What you are asked to do
Go through the listing below and gather every line with the word "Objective".

Segment Start: The data

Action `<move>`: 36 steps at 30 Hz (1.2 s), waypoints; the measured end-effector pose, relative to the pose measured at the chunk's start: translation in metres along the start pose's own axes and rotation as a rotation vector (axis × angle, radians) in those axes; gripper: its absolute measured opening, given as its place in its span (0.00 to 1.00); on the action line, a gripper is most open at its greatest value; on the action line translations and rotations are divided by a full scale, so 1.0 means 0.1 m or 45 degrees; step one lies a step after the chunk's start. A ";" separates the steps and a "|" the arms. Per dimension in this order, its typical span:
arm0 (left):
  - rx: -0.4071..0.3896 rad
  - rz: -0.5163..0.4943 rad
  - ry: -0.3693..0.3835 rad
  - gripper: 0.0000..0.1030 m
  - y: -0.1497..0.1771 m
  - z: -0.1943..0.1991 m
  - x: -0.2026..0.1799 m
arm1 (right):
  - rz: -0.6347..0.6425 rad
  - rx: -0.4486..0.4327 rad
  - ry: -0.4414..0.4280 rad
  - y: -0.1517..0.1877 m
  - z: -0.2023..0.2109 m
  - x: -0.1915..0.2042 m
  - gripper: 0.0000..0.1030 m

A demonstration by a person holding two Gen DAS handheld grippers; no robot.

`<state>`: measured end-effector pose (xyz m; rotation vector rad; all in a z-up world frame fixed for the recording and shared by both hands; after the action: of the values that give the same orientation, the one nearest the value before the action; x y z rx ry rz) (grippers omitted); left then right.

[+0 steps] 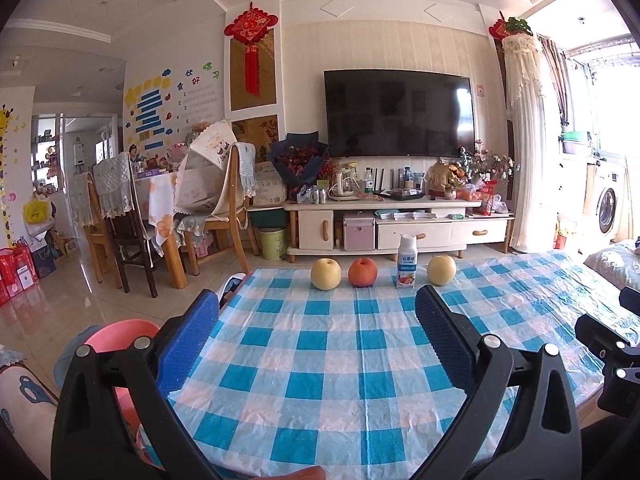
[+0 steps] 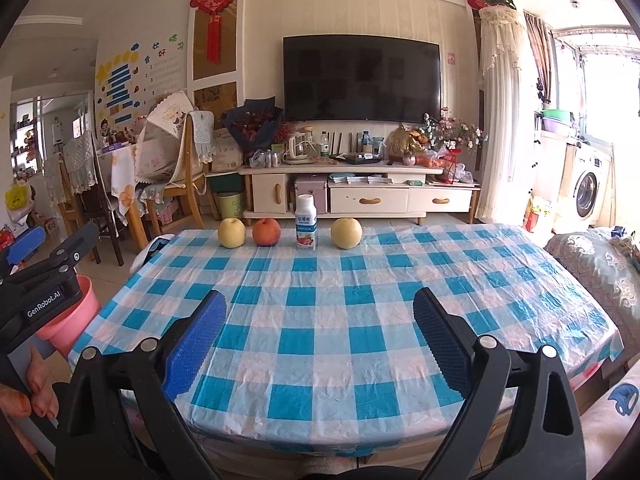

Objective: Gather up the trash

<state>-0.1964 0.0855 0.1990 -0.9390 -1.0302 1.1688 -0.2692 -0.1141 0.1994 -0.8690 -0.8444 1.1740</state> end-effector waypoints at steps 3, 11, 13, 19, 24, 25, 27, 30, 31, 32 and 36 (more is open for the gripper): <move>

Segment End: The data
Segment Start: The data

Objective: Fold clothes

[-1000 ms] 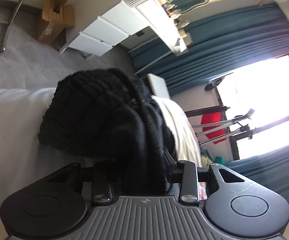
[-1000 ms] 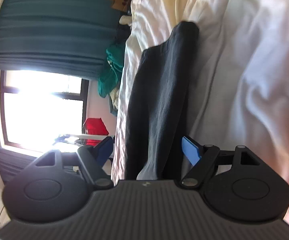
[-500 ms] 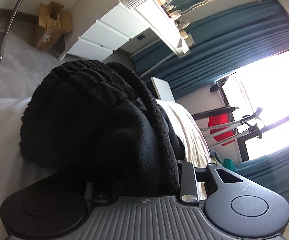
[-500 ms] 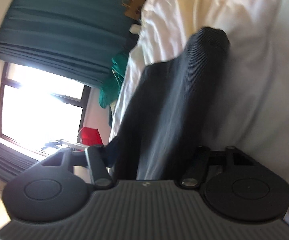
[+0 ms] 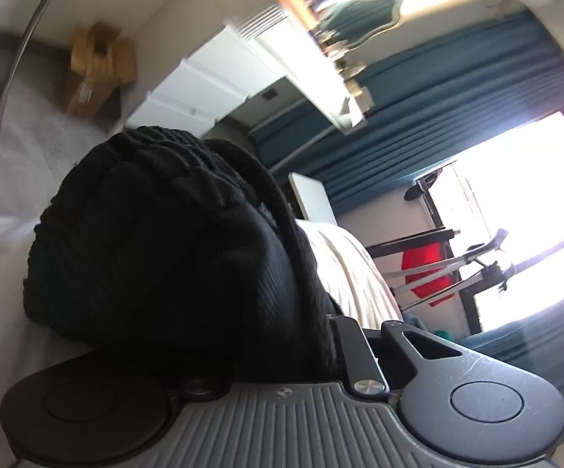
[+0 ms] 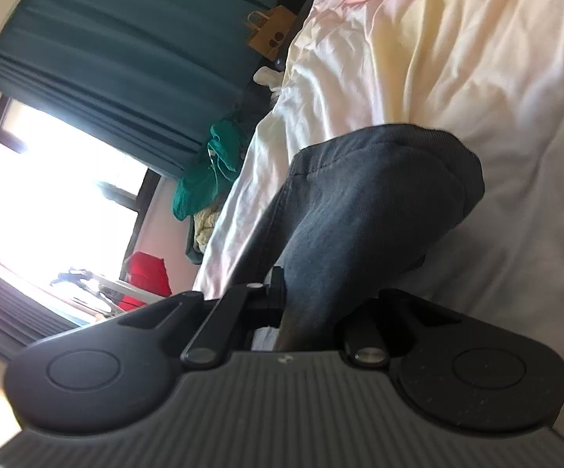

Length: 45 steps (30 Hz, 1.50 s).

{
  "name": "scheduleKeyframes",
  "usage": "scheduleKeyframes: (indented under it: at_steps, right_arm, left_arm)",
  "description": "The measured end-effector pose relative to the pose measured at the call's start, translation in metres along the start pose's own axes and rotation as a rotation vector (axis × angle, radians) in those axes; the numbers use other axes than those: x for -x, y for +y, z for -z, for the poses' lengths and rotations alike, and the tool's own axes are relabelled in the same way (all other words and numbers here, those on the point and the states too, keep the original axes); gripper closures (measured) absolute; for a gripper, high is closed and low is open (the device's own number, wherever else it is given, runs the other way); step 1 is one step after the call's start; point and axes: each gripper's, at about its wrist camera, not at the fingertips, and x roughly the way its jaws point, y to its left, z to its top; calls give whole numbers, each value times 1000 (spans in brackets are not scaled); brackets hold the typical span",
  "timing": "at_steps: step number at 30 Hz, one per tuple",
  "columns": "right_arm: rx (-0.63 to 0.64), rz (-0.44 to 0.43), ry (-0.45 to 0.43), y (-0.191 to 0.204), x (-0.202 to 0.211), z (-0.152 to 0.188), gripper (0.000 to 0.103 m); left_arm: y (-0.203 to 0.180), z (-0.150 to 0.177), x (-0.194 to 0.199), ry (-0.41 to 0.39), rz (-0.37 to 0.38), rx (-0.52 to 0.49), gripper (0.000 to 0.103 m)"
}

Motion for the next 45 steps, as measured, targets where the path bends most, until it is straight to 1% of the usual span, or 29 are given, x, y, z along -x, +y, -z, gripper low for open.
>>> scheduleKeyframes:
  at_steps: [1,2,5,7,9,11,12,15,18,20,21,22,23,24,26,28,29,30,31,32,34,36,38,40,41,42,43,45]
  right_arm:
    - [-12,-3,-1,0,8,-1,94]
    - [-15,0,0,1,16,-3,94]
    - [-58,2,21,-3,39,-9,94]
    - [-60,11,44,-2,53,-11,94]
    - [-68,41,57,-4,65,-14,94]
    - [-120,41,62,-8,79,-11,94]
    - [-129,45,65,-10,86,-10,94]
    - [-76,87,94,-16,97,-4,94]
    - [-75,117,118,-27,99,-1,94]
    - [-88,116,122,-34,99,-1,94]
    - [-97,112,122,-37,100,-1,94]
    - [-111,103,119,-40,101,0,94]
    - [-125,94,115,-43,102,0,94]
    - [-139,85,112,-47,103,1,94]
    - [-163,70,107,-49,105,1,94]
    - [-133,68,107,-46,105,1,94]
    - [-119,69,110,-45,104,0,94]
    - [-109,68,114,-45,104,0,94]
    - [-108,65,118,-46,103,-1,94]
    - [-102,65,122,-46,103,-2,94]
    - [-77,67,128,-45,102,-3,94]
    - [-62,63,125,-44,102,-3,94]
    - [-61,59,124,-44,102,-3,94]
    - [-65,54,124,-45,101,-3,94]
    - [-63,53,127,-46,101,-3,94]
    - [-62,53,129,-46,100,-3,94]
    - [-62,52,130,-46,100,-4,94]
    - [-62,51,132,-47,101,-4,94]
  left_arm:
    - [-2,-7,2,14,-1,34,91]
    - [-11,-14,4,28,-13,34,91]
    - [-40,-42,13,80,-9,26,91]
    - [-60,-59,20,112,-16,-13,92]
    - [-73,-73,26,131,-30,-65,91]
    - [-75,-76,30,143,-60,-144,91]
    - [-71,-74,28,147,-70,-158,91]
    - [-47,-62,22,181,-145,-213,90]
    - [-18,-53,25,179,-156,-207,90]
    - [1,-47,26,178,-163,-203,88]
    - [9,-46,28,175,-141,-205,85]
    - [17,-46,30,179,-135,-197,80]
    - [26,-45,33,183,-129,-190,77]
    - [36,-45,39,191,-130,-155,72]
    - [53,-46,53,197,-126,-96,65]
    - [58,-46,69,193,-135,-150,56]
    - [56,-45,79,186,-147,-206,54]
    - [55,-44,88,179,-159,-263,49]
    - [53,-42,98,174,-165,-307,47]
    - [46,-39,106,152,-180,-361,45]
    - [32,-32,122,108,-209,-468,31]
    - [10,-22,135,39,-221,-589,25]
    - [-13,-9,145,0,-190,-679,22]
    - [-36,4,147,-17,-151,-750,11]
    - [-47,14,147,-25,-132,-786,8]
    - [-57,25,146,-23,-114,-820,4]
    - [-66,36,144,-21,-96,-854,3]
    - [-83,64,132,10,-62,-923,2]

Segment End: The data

Exercise answer
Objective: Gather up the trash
Objective: Fold clothes

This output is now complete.